Example 9 Example 8 was repeated except that the compound I-3 shown in Table 1 above and the compound II-3 shown in Table 3 above were used at 7: 3 as the charge transport material. A photoconductor was prepared in the same manner and the same measurement was performed. The results are shown in Table 6.

[0046]

[Table 6]

[0047]

EFFECT OF THE INVENTION The electrophotographic photosensitive member of the present invention uses the above-mentioned specific combination of the charge-generating material in the charge-generating layer and the charge-transporting material in the charge-transporting layer. As is clear from the comparison of the comparative examples, it has high photosensitivity and excellent repeatability. Therefore, it exhibits high sensitivity especially to near-infrared light, and is suitable for a printer or the like using a semiconductor laser light as a light source.

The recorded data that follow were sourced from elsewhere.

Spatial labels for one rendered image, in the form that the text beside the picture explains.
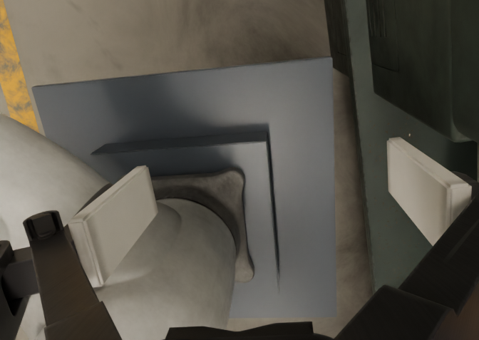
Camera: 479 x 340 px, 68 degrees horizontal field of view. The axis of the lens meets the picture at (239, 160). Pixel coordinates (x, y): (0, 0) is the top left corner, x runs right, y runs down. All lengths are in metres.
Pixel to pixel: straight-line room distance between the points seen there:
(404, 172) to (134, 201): 0.13
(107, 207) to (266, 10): 1.13
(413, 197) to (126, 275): 0.23
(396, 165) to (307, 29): 1.09
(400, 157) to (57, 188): 0.28
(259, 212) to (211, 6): 0.88
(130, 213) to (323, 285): 0.50
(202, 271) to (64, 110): 0.35
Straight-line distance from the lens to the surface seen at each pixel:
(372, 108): 0.75
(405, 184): 0.18
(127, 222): 0.18
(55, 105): 0.60
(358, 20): 0.72
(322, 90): 0.51
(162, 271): 0.33
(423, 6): 0.48
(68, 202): 0.35
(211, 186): 0.48
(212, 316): 0.35
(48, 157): 0.37
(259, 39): 1.25
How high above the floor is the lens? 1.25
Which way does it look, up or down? 69 degrees down
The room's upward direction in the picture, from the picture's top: 164 degrees counter-clockwise

 ─────────────────────────────────────────────────── ─── Continuation of front page (72) Inventor Katsumi Nukata 1600 Takematsu, Minamiashigara City, Kanagawa Prefecture Fuji Xerox Co., Ltd. Takematsu Plant (72) Inventor Akira Imai 1600 Takematsu, Minami Ashigara City, Kanagawa Prefecture Fuji Xerox Co., Ltd. Takematsu Business In-house (72) Inventor Shoji Shirai 1600 Takematsu, Minamiashigara City, Kanagawa Prefecture Fuji Xerox Co., Ltd. Takematsu Office

Claims (7)

[Claims] 1. In an electrophotographic photoreceptor having a photosensitive layer on a conductive support, a chlorogallium phthalocyanine crystal is used as a charge generating material in the photosensitive layer, and a charge transporting material represented by at least the following general formula (I) is used. An electrophotographic photoconductor characterized by using a triarylamine compound as described above. [Chemical 1] (Wherein R _{1 represents} an alkyl group, a substituted or unsubstituted aryl group, or an aralkyl group, and R ₂ and R
₃ represents a hydrogen atom, an alkyl group, a substituted or unsubstituted aryl group or an aralkyl group, and k is
Indicates 0, 1 or 2. ) 2. The charge transporting material according to the above general formula (I)
The triarylamine compound represented by the following general formula (I
The electrophotographic photoreceptor according to claim 1, which is used in combination with the benzidine compound represented by I). [Chemical 2] (In the formula, R ₄ represents a hydrogen atom, an alkyl group or an alkoxy group, R ₅ and R ₆ represent a halogen atom, an alkyl group, an alkoxy group, an alkoxycarbonyl group or a substituted amino group, respectively, and m and n are , 0, 1 or 2 respectively.) 3. The mixing ratio of the triarylamine compound represented by the general formula (I) and the benzidine compound represented by the general formula (II) is 9: 1 to 1: 9. Item 2. The electrophotographic photosensitive member according to item 2. 4. The electrophotographic photosensitive member according to claim 1, containing at least one selected from the following chlorogallium phthalocyanine crystals (I) to (III). 5. The chlorogallium phthalocyanine crystal (I) has a Bragg angle (2θ ± 0.2 °) of 7.4 °, 16.6 ° and 25.5 in X-ray diffraction spectrum.
The electrophotographic photosensitive member according to claim 1, which is a chlorogallium phthalocyanine crystal having strong diffraction peaks at 2 ° and 28.3 °. 6. A chlorogallium phthalocyanine crystal (I
I) is 6.8 °, 17.3 °, 23.6 of Bragg angles (2θ ± 0.2 °) in the X-ray diffraction spectrum.
The electrophotographic photosensitive member according to claim 1, which is a chlorogallium phthalocyanine crystal having strong diffraction peaks at 2 ° and 26.9 °. 7. A chlorogallium phthalocyanine crystal (II
I) is the Bragg angle (2θ ± 0.2 °) of 8.7 ° to 9.2 ° and 17.6 in the X-ray diffraction spectrum.
The electrophotographic photosensitive member according to claim 1, which is a chlorogallium phthalocyanine crystal having strong diffraction peaks at °, 24.0 °, 27.4 ° and 28.8 °.